To the person in the street, or place of worship, it has always been blatantly obvious that such great diversity of views exists within faiths that it calls into question the point of labels. Though Reverend Kee may claim to speak for Lutherans, he cannot be sure, despite his sermons to them, what his congregants really believe in private.
This diversity within faiths reinforces the real importance of secularism— which demands respect for all regardless of their beliefs—in fostering harmony and stability in Singapore. Respect for universal human rights is a far more sustainable means of achieving peace than the tenuous compact among religious groups suggested by Reverend Kee.
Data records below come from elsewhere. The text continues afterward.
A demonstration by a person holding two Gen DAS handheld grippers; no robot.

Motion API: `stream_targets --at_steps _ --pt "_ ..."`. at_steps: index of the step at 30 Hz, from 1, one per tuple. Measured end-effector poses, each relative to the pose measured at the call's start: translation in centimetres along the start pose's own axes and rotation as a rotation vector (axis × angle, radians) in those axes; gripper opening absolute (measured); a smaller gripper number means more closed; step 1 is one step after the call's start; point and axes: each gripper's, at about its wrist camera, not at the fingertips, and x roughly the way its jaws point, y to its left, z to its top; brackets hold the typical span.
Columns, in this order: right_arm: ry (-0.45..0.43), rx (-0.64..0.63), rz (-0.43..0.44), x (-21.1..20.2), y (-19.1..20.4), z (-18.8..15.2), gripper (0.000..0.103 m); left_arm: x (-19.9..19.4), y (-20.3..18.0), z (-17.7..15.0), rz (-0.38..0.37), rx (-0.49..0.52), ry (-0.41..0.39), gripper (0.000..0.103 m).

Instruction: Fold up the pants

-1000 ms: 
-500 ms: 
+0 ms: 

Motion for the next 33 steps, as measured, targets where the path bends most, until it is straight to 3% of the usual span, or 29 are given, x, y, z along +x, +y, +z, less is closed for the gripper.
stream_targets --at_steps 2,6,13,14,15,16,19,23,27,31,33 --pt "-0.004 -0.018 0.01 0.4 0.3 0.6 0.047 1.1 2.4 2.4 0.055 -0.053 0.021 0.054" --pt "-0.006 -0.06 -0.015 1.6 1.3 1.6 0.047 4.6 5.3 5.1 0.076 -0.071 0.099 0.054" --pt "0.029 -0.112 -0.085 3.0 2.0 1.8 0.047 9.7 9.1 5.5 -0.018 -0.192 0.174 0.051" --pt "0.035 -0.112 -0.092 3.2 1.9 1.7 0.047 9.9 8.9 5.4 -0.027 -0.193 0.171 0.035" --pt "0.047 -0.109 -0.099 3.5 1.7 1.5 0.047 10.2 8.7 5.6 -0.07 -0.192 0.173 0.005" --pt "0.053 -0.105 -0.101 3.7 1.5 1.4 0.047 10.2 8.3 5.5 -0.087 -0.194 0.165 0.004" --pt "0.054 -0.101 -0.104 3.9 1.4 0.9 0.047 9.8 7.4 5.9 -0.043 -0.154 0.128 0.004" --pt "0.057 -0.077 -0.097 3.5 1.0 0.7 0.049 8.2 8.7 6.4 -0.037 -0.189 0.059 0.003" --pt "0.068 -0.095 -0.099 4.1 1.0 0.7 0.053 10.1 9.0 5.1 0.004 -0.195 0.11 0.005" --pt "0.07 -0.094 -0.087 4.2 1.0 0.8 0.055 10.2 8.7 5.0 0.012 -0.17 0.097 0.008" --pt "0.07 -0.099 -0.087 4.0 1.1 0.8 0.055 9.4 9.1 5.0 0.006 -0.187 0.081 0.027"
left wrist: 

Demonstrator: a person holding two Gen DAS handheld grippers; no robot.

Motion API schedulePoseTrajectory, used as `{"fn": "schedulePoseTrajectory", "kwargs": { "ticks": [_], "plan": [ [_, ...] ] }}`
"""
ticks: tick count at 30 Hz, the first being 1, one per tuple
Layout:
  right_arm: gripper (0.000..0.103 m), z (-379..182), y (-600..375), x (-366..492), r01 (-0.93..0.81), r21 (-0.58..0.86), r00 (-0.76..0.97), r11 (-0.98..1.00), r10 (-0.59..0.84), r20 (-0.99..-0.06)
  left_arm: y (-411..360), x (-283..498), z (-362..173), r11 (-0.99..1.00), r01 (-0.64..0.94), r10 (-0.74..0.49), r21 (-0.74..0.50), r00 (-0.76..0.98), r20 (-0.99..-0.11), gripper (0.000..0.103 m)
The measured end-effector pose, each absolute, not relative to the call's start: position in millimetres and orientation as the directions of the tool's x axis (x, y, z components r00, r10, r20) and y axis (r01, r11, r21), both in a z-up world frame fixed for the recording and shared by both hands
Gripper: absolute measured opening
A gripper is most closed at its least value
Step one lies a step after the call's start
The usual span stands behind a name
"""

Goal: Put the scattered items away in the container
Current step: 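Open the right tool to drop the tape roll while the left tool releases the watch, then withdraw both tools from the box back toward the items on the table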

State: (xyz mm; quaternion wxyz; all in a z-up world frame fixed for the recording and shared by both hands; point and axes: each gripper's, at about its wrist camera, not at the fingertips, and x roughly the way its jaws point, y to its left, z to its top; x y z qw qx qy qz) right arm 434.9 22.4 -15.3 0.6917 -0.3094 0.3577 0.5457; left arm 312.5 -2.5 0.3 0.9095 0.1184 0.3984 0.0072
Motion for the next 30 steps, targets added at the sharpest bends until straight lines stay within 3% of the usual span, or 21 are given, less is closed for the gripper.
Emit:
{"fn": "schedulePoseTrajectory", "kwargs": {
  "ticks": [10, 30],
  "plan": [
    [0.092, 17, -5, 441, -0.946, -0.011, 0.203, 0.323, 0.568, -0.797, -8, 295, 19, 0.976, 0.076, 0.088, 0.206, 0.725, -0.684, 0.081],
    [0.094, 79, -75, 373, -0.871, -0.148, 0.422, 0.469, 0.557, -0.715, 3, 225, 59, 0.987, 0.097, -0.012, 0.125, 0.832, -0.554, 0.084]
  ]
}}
The IPS data suggests that the good morals Reverend Kee refers to would include proselytizing to others. To the question, “To be a good person, one has to teach others your morals”, 70% of Muslims and 67% of Protestants agreed. 46% of Protestants—the most by far—also felt “To be a good person, one has to convert others to your religious faith”. This concept of morality, of course, presents the government with the significant challenge of setting the boundaries within which religious groups may function to manage potential tensions. Thus far, the report concludes the government has done well in this regard.
No doubt politicians will take a look at the figures in the IPS paper to formulate their positions on issues and weigh the impact of these positions on votes from their electorate. As a result, religious groups may feel empowered to make demands on politicians in support for their positions. The anti-LGBT lobby by religious circles is evidence of this.
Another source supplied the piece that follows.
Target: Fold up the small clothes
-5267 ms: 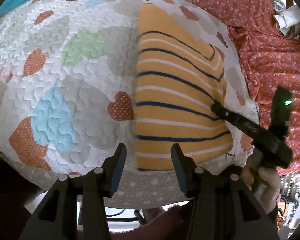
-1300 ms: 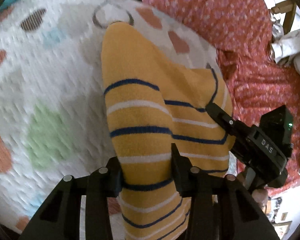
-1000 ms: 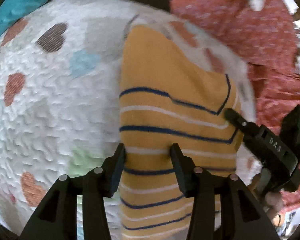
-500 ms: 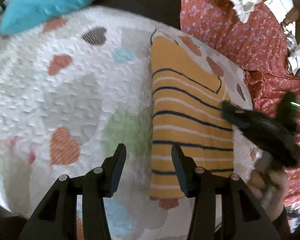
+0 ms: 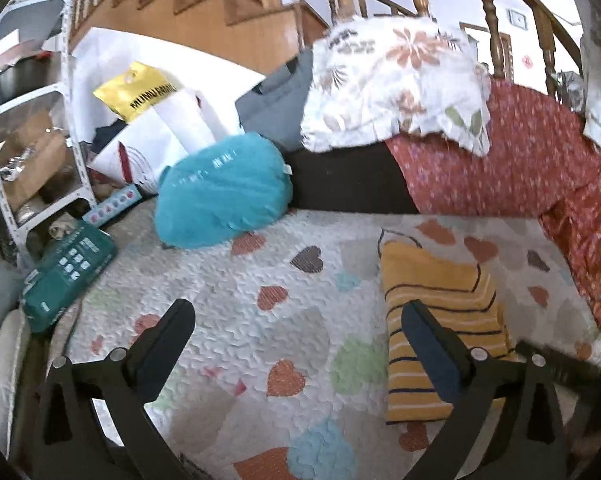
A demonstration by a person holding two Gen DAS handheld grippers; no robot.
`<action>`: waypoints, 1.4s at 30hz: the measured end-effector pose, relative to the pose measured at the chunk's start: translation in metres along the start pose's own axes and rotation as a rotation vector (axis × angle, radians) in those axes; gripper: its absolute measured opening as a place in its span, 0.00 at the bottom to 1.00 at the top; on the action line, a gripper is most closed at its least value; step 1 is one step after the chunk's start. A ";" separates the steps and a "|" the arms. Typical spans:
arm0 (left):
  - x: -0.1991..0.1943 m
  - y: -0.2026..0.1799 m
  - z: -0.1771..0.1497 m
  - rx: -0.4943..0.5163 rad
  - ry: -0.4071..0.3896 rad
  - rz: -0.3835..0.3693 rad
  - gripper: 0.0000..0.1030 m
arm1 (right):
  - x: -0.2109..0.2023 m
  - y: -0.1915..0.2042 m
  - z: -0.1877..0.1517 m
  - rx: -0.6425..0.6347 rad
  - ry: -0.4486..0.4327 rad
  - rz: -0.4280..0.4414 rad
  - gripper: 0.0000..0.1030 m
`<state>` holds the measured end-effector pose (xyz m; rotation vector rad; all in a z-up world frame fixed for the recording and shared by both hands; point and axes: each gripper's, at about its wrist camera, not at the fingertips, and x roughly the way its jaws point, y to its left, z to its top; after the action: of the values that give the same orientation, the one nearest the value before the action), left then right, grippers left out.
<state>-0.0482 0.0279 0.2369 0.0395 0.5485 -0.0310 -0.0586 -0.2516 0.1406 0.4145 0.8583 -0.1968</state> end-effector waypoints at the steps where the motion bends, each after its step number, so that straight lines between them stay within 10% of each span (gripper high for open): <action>1: -0.004 0.000 0.002 0.000 -0.004 0.006 1.00 | -0.008 0.001 -0.008 -0.008 -0.003 -0.005 0.59; 6: -0.020 -0.013 0.006 0.067 -0.027 0.067 1.00 | -0.035 0.011 -0.048 -0.032 0.020 0.029 0.65; 14: -0.023 -0.008 -0.026 -0.015 0.169 -0.106 1.00 | -0.051 0.013 -0.091 -0.018 0.053 -0.033 0.65; 42: -0.011 -0.009 -0.076 -0.005 0.331 -0.167 1.00 | -0.052 0.039 -0.118 -0.181 0.067 -0.149 0.73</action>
<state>-0.0980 0.0228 0.1776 -0.0063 0.8816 -0.1890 -0.1602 -0.1655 0.1226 0.1889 0.9649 -0.2413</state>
History, and the government’s track record, would suggest the religious groups, regardless of their numbers, will have little luck with the LGBT issue unless they can present an economic basis for their appeal. The IPS paper reveals that the government’s decision to build the two casinos in Singapore is a highly unpopular one. Seventy percent of all respondents believed that gambling is “almost always/always wrong”. Even among the “immoral” No Religion group 61% believed this to be the case.
Graphic from TodayOnline
Another group which will scrutinize the paper are the bureaucrats at the Media Development Authority, who will no doubt repeat their mantra that this report, like others before it, is evidence that Singapore is a conservative country. Therefore, if one religious group takes offense at a film, it should mean no one should be able to watch it. This, of course, is a perfect way for religious entities to hold each other to ransom, demand respect, and extract reciprocity. By continuing to adopt this approach, the MDA will have glossed over a key outcome of the IPS report which demonstrates that, given the diversity of views within a faith, no religious group speaks for all of its adherents.
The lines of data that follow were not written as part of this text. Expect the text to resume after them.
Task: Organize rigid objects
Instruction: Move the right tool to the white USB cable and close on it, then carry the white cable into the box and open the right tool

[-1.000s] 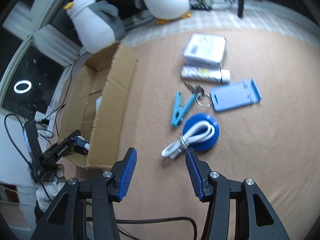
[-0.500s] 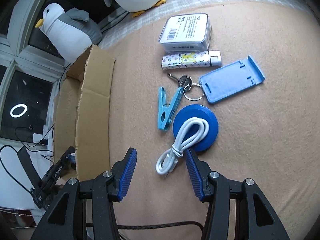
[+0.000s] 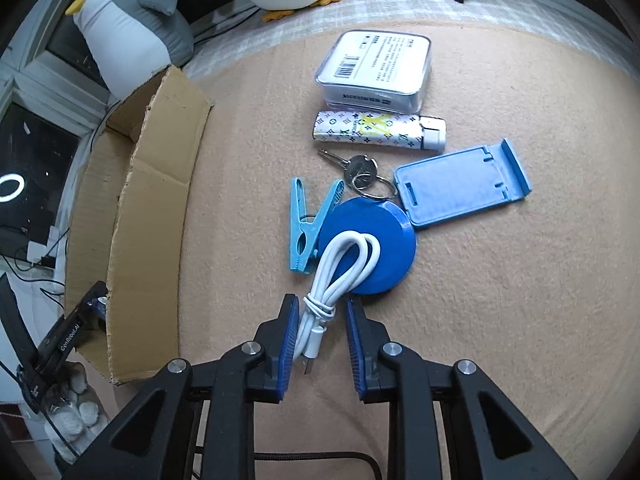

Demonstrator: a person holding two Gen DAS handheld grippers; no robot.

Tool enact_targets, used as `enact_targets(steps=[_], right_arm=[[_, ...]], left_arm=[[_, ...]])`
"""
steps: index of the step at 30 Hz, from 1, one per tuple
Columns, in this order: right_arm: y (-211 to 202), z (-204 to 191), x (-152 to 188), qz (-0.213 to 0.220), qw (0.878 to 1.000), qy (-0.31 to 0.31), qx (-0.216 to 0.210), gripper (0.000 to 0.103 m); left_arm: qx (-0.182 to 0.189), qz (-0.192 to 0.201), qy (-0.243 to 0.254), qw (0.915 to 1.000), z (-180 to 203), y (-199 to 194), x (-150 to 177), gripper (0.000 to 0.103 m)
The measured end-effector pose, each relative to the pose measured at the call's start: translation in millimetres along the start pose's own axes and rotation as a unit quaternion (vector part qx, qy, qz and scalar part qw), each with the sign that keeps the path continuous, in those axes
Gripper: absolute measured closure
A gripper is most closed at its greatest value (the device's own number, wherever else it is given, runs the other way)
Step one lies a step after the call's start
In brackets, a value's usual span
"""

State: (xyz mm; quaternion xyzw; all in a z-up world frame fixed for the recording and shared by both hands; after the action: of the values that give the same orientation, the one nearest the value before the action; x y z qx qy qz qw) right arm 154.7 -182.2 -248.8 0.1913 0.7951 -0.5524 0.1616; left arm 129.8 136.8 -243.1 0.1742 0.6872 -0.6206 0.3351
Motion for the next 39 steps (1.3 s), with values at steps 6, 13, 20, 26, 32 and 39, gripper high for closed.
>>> enact_targets(steps=[6,13,20,26,32,39], right_arm=[[4,-6,-3,-0.001,1.000,-0.022,-0.003,0.087],[0,-1,5,-0.005,0.999,-0.021,-0.025,0.090],[-15,-2,6,0.013,0.999,-0.035,-0.029,0.090],[-40,-32,-11,0.054,0.995,-0.076,-0.045,0.090],[-57,-86,-27,0.089,0.984,-0.142,-0.064,0.090],[-62,-141,-23,0.099,0.969,-0.207,-0.087,0.090]], left_arm=[[0.001,0.000,0.000,1.0000,-1,0,0,0.075],[0.001,0.000,-0.001,1.0000,-1,0,0,0.075],[0.001,0.000,-0.001,1.0000,-1,0,1,0.075],[0.001,0.000,-0.001,1.0000,-1,0,1,0.075],[0.001,0.000,-0.001,1.0000,-1,0,1,0.075],[0.002,0.000,-0.001,1.0000,-1,0,1,0.075]])
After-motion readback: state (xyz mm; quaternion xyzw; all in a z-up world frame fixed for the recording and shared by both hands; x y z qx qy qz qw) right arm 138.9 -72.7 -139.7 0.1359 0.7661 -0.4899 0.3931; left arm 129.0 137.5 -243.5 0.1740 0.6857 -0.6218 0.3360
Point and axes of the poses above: each gripper's, at about its wrist camera, not at the fingertips, and y roughly the way its jaws point, z to its right, x to its underside, the point moved 5 cm from there along y, roughly the way its jaws point, and after that the axes turned 14 degrees about z, right-handed, at the moved point
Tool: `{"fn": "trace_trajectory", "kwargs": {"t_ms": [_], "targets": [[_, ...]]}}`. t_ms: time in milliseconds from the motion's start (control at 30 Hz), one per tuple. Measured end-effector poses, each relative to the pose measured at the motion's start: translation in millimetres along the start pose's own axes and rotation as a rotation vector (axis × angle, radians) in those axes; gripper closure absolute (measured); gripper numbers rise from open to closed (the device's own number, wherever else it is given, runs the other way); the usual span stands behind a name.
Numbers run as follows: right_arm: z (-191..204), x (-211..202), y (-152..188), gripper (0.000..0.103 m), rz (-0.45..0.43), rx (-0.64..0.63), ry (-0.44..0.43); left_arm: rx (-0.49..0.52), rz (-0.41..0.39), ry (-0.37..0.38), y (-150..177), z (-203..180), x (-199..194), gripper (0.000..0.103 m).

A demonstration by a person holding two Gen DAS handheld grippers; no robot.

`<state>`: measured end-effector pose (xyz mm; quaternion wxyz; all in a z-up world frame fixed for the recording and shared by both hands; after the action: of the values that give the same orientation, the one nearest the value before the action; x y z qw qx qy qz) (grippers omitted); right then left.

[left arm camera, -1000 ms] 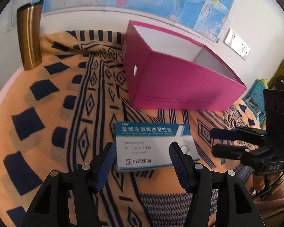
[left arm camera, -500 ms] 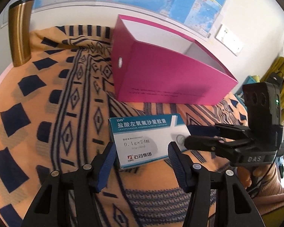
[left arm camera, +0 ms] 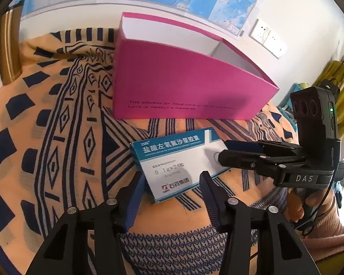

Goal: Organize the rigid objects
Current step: 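Lift the medicine box with the right gripper and carry it to the box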

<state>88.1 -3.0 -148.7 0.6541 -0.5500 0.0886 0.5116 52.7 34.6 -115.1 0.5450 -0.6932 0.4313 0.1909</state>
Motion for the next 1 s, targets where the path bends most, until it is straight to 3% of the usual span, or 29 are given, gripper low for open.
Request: {"fn": "trace_trajectory", "kwargs": {"t_ms": [167,333,1000], "targets": [[-4,1,-3,0.053,-0.009,0.014,-0.007,-0.013,0.007,0.006,2,2,2,0.062],[-4,6,-2,0.063,0.002,0.009,0.005,-0.01,0.007,0.004,2,1,1,0.062],[-6,-24,-5,0.063,-0.058,0.019,0.017,0.051,-0.037,0.017,-8,-23,-8,0.062]]}}
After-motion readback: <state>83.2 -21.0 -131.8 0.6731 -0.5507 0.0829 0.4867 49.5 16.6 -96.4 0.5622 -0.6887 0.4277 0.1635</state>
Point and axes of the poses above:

To conclude, the takeaway that will be the most comforting to all is that over 50% of all respondents in the IPS study believe that “virtuous and good people (regardless of religious beliefs)” will go to heaven. (Presumably, this figure would have been higher if not for the fact that 21% of respondents do not believe in heaven.) It is indeed wonderful that there are many in every faith that believe that righteousness can contribute to one’s salvation—no need for labels or categorizations.